Wednesday 21 August 2019

Television review: Mr Angry Des Bishop is getting better with rage

* This is Ireland with Des Bishop (RTE 2)

This is Ireland with Des Bishop. Picture: RTE 2
This is Ireland with Des Bishop. Picture: RTE 2
Declan Lynch

Declan Lynch

I had a book out a few years ago called The Book of Poor Ould Fellas, with illustrations by Arthur Mathews, which emerged out of articles I was writing in this paper about those men, and their existential misfortunes. And I noted that it was officially described as a work of "humour".

And I knew what they meant, but still it didn't feel quite right because the energy driving the book was not "humour", it was rage.

It was only funny because it was also completely serious, and full of this righteous anger about the treatment of that lost tribe of men.

Probably I didn't even understand this myself at the time, but it seems clearer to me now, that if you are just trying to be "humorous", you will probably not be funny. That it helps if some darker energy is present, be it rage or grief or just terrible embarrassment.

Probably the funniest man on earth is Stewart Lee, whose comedy is rooted in the most profound sense of rage, in a deep seriousness, who somehow stays in control of his material despite it all - maybe because of it - because the only alternative for a civilised person is to descend into madness.

And indeed if there is one reason above all others why so many other comedians are not as funny as Lee, it is not because they are lacking in "humour", it is because they are not serious enough, or angry enough.

Yes I know there's an element to comedy which defies any such analysis, something intuitive which decrees for example, that to write of "Paddy" can be funny, depending on who is doing it of course, but not "the Paddies".

But looking at This Is Ireland With Des Bishop, I think we are in that territory in which the anger of the funnyman is the essential element. You could say he gets better with rage.

This is a four-part series, which is something that should make Bishop angry in the first place, suggesting as it does that this is quintessentially half-assed, that there's a lack of belief in the show but they're sticking it out anyway just in case.

Which might be reasonable if this was some experimental effort by an unknown, but hardly in the case of Bishop who is famous out there in the world.

Then again he is grappling with the dreaded "current affairs" and in that domain there is always a level of nervousness.

The title is also a tad annoying, This Is Ireland sounding like a working title that they were supposed to make better eventually, but which was preferred by executives because they felt it might appeal more to the stupid people who are always uppermost in their thoughts.
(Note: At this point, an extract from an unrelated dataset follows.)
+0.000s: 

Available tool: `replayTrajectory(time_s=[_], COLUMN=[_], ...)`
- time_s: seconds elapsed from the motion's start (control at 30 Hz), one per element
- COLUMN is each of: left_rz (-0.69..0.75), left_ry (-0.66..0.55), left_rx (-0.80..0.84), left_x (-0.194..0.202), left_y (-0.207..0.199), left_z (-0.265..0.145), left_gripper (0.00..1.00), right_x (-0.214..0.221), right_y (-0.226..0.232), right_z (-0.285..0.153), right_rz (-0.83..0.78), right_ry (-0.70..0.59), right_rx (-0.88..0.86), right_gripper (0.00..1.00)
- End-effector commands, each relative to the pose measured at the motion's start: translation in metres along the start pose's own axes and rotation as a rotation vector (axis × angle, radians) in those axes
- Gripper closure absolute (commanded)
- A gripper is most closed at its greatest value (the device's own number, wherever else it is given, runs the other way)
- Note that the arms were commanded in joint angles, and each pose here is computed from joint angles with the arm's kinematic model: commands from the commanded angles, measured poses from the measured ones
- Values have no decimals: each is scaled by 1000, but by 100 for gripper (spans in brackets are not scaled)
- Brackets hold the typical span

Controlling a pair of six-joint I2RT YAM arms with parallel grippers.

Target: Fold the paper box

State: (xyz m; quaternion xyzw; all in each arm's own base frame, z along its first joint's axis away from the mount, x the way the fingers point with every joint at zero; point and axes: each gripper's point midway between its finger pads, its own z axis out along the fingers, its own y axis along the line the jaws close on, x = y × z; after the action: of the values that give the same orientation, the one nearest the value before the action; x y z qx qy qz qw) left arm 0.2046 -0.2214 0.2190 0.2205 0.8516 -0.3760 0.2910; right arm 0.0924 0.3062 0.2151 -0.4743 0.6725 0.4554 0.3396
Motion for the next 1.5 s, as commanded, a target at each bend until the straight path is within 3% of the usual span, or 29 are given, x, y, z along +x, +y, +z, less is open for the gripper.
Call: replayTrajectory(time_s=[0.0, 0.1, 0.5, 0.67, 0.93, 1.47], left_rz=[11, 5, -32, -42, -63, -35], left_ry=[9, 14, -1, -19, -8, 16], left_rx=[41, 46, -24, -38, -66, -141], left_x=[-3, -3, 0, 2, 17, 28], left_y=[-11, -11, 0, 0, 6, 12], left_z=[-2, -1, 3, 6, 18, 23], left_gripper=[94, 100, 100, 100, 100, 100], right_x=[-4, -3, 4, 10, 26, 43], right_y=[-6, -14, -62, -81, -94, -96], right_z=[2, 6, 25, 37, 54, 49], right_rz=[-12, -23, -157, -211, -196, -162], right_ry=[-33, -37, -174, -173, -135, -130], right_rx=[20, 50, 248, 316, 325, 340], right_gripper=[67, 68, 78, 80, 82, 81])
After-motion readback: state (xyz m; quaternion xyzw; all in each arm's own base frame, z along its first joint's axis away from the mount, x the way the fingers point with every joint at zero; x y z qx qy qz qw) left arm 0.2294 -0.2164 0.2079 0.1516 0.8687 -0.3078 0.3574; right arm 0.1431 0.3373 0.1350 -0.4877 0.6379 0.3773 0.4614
It is also copied from The Jon Stewart Show, but then in order to get made at all these days, it seems that every programme has to be pitched as a copy of something else. Moreover the brilliance of that show was rooted in the sort of confidence you don't get from being handed a four-part series.

So I would give Bishop a 14-part series, and I would do it because he has the seriousness, and he has the rage, and from an assiduous and intelligent application of these elements over a decent period of time, if there is hilarity to be had, it comes of its own accord.

Indeed his rage against the anti-vaxxers in last week's show was probably the purest expression of his talent , even if it wasn't "humorous" in the usual sense.

Which reminded me that I loved his series Des Bishop Work Experience, in which he did various bad jobs for bad money, a series which would be even more powerful today.

And of course parts of it were funny because he is a bright fellow with a sense of humour, but again this emerged as a natural consequence of the wretchedness in which he was embroiled.

Bill Hicks, Lenny Bruce, Hunter S Thompson - these men were at their funniest when they were incandescent with fury.

If Bishop wants to get there, there will never be a better time.